What is being asked –
Pull out of the data below the stretch of lines bounded by the one containing "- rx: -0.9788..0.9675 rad" and the one containing "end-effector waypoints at", both bounds included, unchanged.

Recorded data
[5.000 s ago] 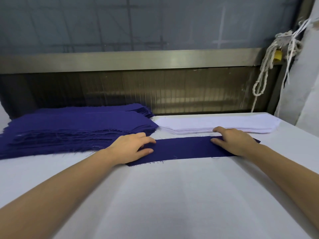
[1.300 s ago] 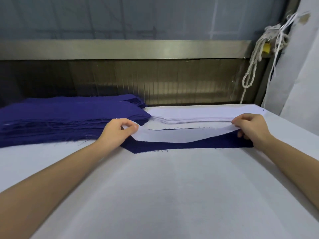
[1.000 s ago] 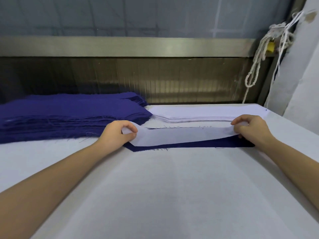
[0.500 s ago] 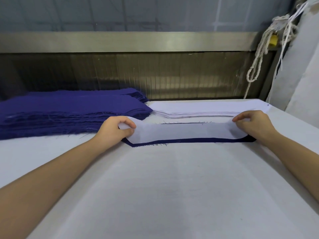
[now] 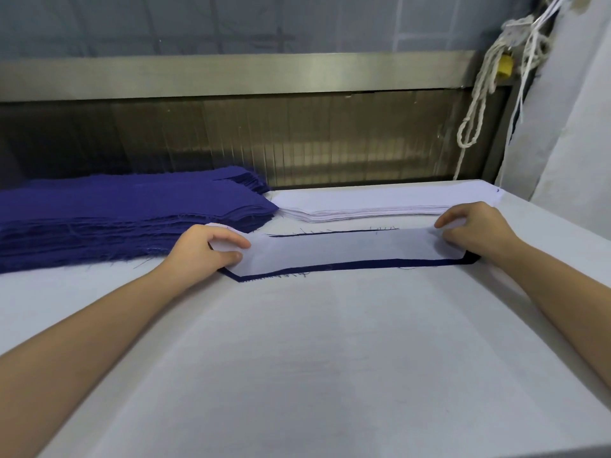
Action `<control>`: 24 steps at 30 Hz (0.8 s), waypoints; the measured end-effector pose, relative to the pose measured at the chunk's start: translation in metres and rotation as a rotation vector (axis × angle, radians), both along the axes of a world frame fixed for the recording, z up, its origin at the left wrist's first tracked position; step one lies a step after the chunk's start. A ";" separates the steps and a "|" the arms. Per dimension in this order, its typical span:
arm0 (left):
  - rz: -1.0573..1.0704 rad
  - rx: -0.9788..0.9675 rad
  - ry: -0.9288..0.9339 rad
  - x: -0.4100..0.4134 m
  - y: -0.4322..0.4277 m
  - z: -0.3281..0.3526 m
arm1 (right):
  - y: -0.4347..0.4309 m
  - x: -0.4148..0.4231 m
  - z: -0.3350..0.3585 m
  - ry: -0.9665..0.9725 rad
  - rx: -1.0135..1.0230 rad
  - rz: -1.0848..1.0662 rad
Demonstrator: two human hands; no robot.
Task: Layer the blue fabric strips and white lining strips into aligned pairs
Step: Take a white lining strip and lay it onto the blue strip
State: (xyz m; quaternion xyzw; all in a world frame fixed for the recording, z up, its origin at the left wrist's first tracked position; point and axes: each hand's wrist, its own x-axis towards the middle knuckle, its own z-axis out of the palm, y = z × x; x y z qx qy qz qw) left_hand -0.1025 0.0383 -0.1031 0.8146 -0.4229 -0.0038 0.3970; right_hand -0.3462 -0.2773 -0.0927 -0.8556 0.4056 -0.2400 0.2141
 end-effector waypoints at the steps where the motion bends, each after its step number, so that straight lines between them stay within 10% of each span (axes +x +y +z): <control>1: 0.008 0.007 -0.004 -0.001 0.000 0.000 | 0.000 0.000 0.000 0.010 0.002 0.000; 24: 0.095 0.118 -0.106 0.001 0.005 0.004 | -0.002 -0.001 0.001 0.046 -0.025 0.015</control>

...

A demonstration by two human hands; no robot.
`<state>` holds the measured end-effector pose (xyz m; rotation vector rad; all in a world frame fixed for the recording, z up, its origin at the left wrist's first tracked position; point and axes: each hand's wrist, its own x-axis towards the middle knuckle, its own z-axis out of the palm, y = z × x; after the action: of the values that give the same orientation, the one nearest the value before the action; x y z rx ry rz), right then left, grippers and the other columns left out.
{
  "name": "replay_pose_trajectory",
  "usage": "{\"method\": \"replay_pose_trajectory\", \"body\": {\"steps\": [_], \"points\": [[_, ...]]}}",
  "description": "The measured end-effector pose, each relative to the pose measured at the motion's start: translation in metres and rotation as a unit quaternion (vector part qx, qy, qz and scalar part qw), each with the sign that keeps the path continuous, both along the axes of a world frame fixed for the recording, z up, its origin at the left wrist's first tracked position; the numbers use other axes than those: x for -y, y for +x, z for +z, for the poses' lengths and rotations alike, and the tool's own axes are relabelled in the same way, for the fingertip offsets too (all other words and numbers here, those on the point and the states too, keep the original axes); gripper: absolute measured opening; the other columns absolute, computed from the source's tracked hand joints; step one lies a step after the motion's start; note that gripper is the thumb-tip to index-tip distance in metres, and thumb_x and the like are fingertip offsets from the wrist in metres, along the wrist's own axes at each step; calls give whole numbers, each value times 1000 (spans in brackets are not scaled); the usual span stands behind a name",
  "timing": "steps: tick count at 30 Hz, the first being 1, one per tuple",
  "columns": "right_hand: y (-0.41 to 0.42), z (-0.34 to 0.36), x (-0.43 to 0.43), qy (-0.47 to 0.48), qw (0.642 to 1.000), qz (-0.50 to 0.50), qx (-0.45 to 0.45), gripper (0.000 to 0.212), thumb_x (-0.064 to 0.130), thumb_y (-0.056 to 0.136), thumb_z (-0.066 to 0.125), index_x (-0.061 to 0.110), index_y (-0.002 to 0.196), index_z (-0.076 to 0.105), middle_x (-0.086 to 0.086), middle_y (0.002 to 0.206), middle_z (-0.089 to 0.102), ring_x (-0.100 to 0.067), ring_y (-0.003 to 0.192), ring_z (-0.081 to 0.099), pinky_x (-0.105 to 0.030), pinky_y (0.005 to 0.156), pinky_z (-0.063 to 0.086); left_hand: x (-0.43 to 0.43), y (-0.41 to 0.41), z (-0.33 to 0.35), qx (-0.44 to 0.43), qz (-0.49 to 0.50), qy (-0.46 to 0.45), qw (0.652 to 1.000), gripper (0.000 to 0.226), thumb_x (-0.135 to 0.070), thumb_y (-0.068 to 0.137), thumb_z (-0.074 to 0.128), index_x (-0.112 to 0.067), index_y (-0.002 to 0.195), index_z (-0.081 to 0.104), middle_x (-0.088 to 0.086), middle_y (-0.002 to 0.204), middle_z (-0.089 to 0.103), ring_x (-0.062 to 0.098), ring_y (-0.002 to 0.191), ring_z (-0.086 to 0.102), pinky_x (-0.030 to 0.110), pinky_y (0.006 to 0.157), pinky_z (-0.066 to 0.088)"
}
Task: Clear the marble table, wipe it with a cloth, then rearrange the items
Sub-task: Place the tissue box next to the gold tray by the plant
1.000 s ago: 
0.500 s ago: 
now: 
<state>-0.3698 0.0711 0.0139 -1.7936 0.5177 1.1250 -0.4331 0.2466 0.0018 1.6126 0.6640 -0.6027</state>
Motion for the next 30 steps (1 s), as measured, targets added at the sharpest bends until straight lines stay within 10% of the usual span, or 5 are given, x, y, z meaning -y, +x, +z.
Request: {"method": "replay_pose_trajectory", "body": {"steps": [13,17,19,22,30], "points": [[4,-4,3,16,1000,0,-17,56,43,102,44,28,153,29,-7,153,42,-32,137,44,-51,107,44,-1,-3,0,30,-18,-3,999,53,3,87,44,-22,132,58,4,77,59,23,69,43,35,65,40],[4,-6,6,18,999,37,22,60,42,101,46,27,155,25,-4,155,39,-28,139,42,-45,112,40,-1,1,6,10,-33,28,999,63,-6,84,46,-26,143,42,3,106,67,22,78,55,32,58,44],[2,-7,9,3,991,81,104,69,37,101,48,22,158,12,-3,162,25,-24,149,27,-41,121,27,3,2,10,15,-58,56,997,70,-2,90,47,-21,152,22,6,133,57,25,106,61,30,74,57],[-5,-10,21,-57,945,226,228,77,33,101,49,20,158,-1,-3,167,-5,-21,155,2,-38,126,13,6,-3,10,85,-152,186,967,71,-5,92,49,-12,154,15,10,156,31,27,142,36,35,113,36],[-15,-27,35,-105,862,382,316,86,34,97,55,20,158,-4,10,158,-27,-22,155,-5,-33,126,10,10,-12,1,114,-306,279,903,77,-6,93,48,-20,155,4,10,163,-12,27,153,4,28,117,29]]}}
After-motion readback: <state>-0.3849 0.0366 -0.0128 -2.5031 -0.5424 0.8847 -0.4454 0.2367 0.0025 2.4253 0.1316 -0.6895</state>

Result of this task –
  - rx: -0.9788..0.9675 rad
  - ry: -0.9288..0.9339 rad
  - x: -0.4100..0.4134 m
  - y: -0.4322..0.4277 m
  - z: -0.3281..0.3526 m
arm1 (right):
  - y: -0.4347..0.4309 m
  - x: -0.4148..0.4231 m
  - z: -0.3350..0.3585 m
  - ry: -0.9665..0.9725 rad
  - rx: -1.0135..1.0230 rad
  - rz: -1.0848..1.0662 rad
Demonstrator: two human hands; no robot.
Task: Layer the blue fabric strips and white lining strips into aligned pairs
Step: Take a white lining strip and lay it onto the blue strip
State: (xyz m; quaternion xyzw; all in a world frame fixed for the recording, z up, its origin at the left wrist's first tracked position; point and axes: each hand's wrist, its own x-axis towards the middle knuckle, its own z-axis out of the palm, y = z × x; x y z qx qy qz qw) left_hand -0.1025 0.0383 -0.1031 0.8146 -0.4229 -0.0038 0.3970; right_hand -0.3462 -0.2773 -0.0927 -0.8556 0.4056 -0.2400 0.2141
 end-effector waypoints at the steps where the motion bends, each after its step number, so that straight lines between them stay within 10% of each span (axes +x +y +z): <control>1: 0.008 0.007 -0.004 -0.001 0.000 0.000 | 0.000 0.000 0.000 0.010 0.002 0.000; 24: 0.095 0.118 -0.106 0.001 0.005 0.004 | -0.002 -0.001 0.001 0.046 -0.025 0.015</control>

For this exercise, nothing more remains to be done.